■ Exercise instructions: For the listing below, report all lines that hold the word "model".

________________

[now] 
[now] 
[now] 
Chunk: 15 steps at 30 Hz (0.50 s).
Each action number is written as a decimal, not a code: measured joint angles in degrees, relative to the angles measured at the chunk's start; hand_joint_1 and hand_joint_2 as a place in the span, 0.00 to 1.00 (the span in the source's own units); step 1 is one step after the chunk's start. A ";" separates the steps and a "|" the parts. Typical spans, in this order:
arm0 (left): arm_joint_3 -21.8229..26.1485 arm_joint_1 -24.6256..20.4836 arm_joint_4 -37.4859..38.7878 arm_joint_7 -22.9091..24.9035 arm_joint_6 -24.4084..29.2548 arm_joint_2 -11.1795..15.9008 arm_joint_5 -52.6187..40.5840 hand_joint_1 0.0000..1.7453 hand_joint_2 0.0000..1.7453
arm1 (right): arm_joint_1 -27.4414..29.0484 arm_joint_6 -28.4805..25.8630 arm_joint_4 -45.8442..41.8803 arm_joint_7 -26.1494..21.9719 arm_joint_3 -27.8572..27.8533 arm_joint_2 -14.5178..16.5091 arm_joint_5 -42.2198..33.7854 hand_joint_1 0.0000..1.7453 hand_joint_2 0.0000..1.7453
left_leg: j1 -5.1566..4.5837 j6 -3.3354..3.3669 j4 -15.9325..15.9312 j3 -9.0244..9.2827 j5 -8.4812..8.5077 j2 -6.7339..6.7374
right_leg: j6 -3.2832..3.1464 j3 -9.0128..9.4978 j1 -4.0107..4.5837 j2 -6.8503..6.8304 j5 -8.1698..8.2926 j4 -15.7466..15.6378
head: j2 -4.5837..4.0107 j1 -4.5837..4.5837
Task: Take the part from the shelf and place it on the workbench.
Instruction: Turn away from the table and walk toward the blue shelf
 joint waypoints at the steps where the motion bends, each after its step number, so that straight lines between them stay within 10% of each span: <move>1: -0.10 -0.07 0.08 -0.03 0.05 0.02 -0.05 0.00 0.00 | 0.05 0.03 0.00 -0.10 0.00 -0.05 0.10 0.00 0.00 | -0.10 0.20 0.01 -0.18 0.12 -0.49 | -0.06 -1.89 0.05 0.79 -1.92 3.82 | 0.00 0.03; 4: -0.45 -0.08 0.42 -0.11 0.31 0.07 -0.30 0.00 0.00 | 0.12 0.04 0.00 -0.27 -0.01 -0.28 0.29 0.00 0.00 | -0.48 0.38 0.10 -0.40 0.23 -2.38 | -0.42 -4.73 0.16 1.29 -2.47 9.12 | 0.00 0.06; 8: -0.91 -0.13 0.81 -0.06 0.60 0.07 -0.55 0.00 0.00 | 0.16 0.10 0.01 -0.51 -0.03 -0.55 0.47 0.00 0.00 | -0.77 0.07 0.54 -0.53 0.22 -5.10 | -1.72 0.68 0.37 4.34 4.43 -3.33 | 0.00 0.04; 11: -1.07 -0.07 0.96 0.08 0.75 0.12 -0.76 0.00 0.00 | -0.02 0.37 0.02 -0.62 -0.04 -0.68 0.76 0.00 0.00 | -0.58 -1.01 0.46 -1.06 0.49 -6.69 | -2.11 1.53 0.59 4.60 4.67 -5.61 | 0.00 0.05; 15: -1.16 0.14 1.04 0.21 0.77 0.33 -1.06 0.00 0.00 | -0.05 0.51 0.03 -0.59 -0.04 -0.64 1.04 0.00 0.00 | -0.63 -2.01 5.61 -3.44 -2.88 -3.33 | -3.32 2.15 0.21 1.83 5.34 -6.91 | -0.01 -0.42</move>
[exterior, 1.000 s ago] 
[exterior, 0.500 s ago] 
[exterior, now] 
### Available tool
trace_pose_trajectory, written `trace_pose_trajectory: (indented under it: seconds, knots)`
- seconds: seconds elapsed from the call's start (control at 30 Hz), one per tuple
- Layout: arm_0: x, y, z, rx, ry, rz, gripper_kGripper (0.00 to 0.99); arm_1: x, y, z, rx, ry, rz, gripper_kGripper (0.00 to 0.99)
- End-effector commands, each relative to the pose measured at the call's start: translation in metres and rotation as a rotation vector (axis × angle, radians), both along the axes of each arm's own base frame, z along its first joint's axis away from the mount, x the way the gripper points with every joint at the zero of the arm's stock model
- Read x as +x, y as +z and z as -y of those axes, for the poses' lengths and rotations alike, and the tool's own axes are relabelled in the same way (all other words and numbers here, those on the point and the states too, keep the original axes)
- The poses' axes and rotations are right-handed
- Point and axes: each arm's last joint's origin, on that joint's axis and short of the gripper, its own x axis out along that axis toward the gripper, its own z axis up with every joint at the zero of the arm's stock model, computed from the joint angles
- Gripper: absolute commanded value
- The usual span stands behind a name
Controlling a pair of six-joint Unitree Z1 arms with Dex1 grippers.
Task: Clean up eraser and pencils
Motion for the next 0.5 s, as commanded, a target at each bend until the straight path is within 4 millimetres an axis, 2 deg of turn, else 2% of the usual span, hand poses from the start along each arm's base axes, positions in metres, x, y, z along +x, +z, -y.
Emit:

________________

■ Exercise answer:
- End-effector commands, each relative to the pose measured at the call's start: translation in metres and rotation as a rotation vector (axis × angle, radians), both along the axes of each arm's own base frame, z along its first joint's axis away from the mount, x the way the gripper points with every joint at the zero of the arm's stock model
- Point and axes: each arm's last joint's origin, on that joint's axis and short of the gripper, its own x axis out along that axis toward the gripper, its own z axis up with every joint at the zero of the arm's stock model, computed from the joint angles

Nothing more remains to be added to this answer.